Did you know that you can find out whether a number is prime by multiplying all the integers before it, adding one, and then dividing by the number of interest? Me neither! it's like this:
a number p is prime if and only if: (1*2*3*...*(p-1) + 1) mod p = 0
So, if the product of all positive integers less than p is one short of dividing evenly by p, then p is prime. Otherwise, not prime.
As the book points out, this is not a practical way to determine primeness, because if p is 17, that product is fourteen digits long. However, there's a sneaky way to make this more practical.
This formula came out of the concept of arithmetic modulus p, which is a strange sort of arithmetic that considers only the numbers 0 through p-1. Any higher or lower numbers circle around. Any number above p-1 reduces to its remainder when divided by p. It's a bit like when a two-year old is counting: "One, two, three, four, one, two, three..."

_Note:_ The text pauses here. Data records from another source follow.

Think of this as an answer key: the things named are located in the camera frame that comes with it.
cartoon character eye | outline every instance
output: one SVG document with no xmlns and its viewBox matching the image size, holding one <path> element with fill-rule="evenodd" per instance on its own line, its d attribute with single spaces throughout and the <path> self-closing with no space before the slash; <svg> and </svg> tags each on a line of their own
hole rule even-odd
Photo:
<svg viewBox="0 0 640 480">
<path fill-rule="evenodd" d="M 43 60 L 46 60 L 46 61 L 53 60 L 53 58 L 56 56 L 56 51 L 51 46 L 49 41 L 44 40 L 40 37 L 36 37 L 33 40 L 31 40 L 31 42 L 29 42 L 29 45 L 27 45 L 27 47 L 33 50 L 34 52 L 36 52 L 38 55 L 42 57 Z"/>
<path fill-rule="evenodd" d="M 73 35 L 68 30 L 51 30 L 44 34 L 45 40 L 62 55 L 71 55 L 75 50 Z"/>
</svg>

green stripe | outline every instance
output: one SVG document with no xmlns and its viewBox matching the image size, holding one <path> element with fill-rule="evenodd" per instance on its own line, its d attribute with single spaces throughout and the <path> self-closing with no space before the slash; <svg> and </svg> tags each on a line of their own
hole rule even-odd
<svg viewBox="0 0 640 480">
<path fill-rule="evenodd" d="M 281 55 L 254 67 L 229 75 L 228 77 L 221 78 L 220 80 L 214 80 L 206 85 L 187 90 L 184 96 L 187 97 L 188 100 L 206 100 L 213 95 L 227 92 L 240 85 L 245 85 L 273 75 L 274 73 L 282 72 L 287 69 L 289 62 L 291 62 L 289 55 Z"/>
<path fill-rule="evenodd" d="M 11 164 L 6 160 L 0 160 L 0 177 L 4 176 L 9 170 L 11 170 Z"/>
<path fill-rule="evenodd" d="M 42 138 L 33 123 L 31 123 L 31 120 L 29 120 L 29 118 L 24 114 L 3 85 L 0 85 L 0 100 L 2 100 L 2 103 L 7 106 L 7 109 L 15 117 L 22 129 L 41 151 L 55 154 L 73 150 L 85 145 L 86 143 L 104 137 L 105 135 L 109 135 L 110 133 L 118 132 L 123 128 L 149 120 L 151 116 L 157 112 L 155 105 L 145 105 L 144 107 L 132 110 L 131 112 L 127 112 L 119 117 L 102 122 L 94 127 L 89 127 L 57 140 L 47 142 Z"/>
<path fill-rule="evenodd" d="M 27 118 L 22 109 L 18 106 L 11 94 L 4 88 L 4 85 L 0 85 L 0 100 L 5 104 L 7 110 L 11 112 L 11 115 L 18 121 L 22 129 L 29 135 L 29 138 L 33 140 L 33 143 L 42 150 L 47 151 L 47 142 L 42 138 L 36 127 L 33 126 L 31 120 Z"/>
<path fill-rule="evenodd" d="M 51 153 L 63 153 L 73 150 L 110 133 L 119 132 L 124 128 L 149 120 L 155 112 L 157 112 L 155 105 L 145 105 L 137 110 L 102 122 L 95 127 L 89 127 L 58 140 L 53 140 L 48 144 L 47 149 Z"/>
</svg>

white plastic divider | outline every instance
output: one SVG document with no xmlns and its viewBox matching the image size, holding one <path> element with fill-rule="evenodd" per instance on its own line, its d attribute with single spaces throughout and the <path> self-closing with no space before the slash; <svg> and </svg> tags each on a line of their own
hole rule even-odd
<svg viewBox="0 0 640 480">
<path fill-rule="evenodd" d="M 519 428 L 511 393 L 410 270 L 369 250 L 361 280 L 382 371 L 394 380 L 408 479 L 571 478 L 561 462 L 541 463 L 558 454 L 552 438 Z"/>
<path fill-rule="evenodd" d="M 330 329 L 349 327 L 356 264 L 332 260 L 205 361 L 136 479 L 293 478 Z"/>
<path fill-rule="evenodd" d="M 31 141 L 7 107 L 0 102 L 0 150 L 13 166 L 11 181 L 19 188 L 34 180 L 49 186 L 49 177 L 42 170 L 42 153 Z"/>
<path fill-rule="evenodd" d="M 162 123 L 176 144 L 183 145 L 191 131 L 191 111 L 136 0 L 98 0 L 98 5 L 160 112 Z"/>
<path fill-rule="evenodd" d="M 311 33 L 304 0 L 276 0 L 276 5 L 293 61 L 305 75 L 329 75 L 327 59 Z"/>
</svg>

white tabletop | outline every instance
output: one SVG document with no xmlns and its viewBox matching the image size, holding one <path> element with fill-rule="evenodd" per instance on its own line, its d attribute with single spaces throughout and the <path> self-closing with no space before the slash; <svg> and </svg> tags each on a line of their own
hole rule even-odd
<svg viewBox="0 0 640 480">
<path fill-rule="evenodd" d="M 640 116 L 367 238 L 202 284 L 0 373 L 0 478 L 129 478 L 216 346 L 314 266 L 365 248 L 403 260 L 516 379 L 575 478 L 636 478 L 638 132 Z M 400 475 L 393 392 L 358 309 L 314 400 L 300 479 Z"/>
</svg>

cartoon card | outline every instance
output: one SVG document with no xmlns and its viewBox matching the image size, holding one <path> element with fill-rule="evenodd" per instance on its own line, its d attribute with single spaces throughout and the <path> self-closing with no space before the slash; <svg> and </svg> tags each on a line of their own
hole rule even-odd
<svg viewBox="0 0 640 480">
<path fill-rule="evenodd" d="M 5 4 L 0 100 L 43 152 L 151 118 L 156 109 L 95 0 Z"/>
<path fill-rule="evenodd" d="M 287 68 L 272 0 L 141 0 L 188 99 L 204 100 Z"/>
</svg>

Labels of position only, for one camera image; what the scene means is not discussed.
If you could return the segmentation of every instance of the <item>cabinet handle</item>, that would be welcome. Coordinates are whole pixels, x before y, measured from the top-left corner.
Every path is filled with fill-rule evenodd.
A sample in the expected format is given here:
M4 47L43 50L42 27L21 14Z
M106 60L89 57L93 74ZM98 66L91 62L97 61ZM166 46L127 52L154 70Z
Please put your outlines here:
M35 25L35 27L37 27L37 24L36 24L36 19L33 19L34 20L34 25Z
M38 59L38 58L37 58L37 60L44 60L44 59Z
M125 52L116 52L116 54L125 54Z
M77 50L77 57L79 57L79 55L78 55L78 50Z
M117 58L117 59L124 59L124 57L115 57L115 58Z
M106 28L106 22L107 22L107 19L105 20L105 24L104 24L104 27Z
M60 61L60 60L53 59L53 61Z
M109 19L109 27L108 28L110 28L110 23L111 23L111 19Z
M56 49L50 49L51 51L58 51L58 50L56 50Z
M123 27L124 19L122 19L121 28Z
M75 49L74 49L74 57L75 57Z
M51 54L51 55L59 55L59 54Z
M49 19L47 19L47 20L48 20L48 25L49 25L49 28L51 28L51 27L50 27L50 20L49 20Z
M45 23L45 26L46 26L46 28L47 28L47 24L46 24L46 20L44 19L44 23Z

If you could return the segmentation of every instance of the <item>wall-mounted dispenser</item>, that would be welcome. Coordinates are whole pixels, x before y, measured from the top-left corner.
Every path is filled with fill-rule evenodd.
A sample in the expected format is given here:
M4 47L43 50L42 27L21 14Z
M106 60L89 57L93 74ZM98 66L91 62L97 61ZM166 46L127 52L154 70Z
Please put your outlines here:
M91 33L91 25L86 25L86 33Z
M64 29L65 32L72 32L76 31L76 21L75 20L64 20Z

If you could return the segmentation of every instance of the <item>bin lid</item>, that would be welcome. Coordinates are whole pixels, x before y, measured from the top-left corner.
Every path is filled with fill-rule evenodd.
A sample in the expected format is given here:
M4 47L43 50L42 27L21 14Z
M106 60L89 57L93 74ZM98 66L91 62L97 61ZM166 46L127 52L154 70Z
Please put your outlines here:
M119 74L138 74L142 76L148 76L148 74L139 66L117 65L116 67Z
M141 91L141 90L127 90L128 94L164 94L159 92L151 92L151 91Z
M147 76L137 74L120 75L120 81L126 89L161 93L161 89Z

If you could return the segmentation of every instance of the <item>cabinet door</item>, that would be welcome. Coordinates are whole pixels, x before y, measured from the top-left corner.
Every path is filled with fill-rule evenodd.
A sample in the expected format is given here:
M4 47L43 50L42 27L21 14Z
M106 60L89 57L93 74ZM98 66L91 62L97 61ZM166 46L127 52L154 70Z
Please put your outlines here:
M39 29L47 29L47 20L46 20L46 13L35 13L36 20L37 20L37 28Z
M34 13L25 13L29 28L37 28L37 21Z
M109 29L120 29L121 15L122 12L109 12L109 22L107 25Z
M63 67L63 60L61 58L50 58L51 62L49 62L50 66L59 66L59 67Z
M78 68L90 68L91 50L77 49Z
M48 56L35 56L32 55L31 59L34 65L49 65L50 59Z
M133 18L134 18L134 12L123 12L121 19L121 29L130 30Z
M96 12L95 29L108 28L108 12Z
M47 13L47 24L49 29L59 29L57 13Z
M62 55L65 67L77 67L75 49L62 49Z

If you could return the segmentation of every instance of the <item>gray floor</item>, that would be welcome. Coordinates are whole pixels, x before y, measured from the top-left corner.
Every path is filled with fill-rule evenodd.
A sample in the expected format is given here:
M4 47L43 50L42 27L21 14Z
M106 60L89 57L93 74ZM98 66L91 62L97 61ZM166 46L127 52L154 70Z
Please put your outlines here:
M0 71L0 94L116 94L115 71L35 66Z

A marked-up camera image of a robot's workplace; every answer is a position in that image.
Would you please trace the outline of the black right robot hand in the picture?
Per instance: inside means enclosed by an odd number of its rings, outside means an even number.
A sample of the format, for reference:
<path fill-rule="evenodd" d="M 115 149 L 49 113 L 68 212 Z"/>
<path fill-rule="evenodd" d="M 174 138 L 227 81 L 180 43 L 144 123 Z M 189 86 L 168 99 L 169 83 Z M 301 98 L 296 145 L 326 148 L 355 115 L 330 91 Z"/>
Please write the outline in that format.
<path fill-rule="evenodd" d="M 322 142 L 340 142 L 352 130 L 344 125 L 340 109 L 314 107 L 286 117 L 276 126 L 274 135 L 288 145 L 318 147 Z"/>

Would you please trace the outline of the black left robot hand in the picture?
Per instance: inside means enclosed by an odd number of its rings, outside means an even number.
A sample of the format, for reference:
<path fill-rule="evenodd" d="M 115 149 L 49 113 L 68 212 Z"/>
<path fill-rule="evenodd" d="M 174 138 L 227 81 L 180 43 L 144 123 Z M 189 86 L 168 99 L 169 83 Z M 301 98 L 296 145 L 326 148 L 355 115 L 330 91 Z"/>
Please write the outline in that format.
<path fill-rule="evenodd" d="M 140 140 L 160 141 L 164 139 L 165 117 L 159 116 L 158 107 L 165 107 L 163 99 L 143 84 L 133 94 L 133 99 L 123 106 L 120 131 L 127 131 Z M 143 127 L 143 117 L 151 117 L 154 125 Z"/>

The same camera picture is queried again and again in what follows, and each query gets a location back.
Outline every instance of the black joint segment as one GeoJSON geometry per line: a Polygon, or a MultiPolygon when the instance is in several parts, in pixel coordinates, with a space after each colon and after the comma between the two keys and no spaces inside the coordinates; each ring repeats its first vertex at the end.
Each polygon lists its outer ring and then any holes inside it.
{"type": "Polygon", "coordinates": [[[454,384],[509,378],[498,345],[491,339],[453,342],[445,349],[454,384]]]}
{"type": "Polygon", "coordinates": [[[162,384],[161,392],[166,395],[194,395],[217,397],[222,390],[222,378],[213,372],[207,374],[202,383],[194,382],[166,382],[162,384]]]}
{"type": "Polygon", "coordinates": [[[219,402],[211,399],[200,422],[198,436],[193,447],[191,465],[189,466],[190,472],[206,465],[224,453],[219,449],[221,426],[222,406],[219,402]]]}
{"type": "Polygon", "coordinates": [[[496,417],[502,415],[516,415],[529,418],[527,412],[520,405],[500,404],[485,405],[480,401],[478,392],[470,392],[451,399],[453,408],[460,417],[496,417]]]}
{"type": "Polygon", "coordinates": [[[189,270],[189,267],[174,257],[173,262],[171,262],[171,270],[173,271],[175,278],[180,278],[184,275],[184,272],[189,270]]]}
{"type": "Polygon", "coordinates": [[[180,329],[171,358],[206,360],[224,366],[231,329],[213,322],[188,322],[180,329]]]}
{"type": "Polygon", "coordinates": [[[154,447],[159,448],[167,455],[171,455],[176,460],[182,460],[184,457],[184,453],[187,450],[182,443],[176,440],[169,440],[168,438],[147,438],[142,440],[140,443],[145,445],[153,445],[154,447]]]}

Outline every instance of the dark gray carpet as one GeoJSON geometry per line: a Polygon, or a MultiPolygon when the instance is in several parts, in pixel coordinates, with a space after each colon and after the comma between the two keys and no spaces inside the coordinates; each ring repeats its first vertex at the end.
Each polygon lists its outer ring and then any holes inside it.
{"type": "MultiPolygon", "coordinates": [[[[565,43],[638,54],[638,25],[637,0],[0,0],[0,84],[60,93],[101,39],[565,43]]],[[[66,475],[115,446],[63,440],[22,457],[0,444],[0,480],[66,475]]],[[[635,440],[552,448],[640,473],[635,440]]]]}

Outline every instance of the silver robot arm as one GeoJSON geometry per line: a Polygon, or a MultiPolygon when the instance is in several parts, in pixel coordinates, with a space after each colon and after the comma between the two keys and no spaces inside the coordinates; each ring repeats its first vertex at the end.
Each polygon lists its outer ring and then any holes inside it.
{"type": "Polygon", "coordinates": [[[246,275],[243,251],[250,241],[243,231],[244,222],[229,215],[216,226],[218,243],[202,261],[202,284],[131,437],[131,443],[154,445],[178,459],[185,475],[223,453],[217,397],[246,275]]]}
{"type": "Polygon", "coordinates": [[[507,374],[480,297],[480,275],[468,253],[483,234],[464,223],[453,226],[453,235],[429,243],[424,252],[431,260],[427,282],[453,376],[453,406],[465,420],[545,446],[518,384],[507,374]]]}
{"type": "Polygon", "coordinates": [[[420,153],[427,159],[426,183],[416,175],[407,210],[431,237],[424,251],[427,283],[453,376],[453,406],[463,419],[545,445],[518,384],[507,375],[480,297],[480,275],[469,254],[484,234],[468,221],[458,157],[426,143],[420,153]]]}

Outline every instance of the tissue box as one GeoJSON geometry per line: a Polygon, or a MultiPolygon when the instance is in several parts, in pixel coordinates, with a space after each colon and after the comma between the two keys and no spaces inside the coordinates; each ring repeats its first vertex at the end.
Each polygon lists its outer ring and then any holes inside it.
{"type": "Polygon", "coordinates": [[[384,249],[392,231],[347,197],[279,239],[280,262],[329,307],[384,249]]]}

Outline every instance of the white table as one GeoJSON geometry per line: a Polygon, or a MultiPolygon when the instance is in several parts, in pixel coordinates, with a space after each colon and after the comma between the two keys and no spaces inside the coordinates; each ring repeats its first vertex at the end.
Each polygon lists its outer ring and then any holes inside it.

Since this equation came out of arithmetic modulus p, we can use this property to shrink the product as we do the multiplication. While we multiply 1 times 2 times 3 times 4, etc, we can stop after each multiplication and mod p. That way the product never gets crazy high -- at most (p-1)*(p-1) -- because at each step it drops to something less than p.
To simplify this equation, we take out the "mod p" because in arithmetic modulus p, "mod p" is free. Also, 0 and p are the same number. (yes, that's weird.)
We can knock a few steps off this procedure:
1*2*...*(p-1) + 1 = 0 = p
1*2*...*(p-1) = p - 1
1*2*...*(p-2) = (p-1)/(p-1) = 1
1*2*3*...*(p-2) = 1
In Haskell, we can write this as: for a list of numbers from 1 to p-2, accumulate a product, modding the product by 17 at each step; see whether the end result is 1.
let isPrime p = foldl (\acc x -> acc * x `mod` p) 1 [2..(p-2)] == 1
This says start with 1, accumulate the product-then-mod, and see whether we come out with 1.
Let's check all the numbers up to 100 and see which ones are prime.
>filter isPrime [2..100]
That's pretty much instantaneous. Finding every prime between 2 and 10000 -- there are 1229 -- takes about thirty seconds on Swirlybob in GHCi. It was twenty seconds on Carolyn, my work laptop.
A future goal: use monads to time the operation precisely. I wonder whether implementing it as a recursive function and explicitly checking for 0 in the accumulator will be faster. (This happens early in the process for all non-primes except perfect squares.)